◆ **EXERCISE DETAILS**:
Each line in the records below that has the word "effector" should be copied.

—————

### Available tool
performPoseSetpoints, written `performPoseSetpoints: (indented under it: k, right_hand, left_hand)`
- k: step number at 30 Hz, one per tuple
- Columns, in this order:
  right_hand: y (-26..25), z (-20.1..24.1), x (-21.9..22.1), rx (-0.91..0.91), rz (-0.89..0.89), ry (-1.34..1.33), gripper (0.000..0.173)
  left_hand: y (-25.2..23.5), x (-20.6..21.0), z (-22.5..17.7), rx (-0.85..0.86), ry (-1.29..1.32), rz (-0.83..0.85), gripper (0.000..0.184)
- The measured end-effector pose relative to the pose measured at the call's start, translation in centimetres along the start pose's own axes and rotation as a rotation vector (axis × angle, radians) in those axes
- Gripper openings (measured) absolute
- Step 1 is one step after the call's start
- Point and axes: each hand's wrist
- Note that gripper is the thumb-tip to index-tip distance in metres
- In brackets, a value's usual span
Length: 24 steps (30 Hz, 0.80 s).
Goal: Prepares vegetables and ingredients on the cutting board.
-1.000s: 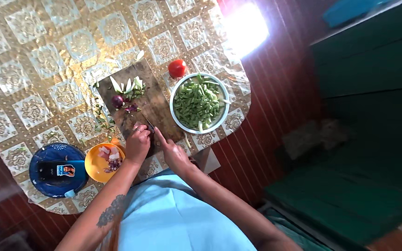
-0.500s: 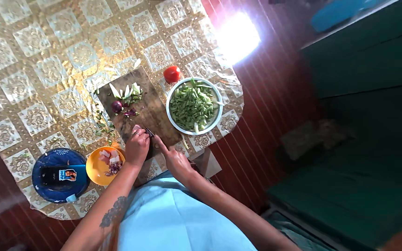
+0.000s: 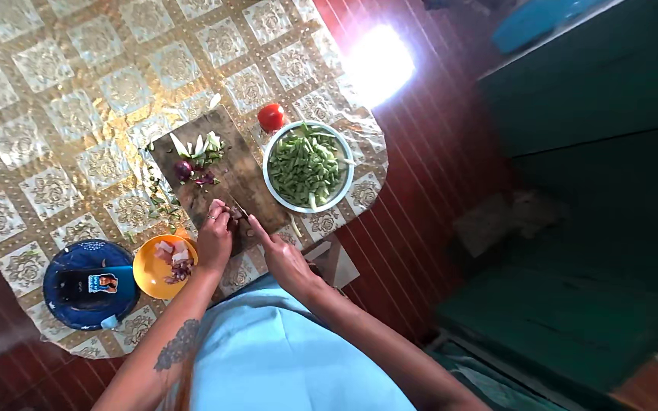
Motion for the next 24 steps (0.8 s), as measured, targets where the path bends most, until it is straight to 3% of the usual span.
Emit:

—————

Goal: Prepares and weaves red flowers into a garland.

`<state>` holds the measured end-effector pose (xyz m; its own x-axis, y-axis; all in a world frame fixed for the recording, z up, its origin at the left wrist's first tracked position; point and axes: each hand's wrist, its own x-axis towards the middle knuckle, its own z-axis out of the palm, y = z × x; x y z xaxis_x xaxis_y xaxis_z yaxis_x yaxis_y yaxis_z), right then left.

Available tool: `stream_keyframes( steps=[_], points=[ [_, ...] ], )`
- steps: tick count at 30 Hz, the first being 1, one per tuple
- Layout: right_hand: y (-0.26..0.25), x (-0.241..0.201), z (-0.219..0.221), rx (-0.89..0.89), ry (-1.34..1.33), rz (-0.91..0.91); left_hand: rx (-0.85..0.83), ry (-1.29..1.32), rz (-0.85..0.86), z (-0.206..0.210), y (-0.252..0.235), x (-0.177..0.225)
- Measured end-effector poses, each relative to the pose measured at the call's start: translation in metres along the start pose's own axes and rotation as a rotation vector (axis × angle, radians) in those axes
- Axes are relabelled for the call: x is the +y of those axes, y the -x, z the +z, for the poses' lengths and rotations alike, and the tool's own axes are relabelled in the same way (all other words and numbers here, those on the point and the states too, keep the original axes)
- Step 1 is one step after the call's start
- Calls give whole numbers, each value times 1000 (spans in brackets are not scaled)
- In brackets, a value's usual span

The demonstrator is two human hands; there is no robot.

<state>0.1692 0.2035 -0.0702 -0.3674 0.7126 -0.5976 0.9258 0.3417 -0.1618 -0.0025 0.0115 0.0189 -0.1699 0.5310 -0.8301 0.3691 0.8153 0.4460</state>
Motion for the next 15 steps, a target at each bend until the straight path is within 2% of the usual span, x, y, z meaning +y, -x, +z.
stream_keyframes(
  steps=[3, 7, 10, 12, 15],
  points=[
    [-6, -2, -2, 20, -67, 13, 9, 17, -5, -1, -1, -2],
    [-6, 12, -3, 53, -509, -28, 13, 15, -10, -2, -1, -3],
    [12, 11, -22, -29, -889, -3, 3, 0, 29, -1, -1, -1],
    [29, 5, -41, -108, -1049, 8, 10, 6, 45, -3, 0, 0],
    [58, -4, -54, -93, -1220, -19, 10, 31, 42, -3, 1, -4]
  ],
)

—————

◆ **TASK OUTPUT**:
- The measured end-effector pose relative to the pose measured at the call's start, translation in centimetres along the start pose's own axes and rotation as a rotation vector (axis × angle, radians) in those axes
`<state>` holds the measured end-effector pose (xyz m; its own x-axis, y-axis; all in a world frame fixed for the recording, z up, its origin at the left wrist's first tracked position; point and axes: each hand's wrist, its own x-axis towards the middle knuckle, its own z-axis out of the palm, y = z × x; x y z xaxis_x xaxis_y xaxis_z yaxis_x yaxis_y yaxis_z), right then left.
- Measured end-effector poses, each relative to the pose measured at the call's start: translation in metres along the start pose's own axes and rotation as a rotation vector (axis × angle, radians) in those axes

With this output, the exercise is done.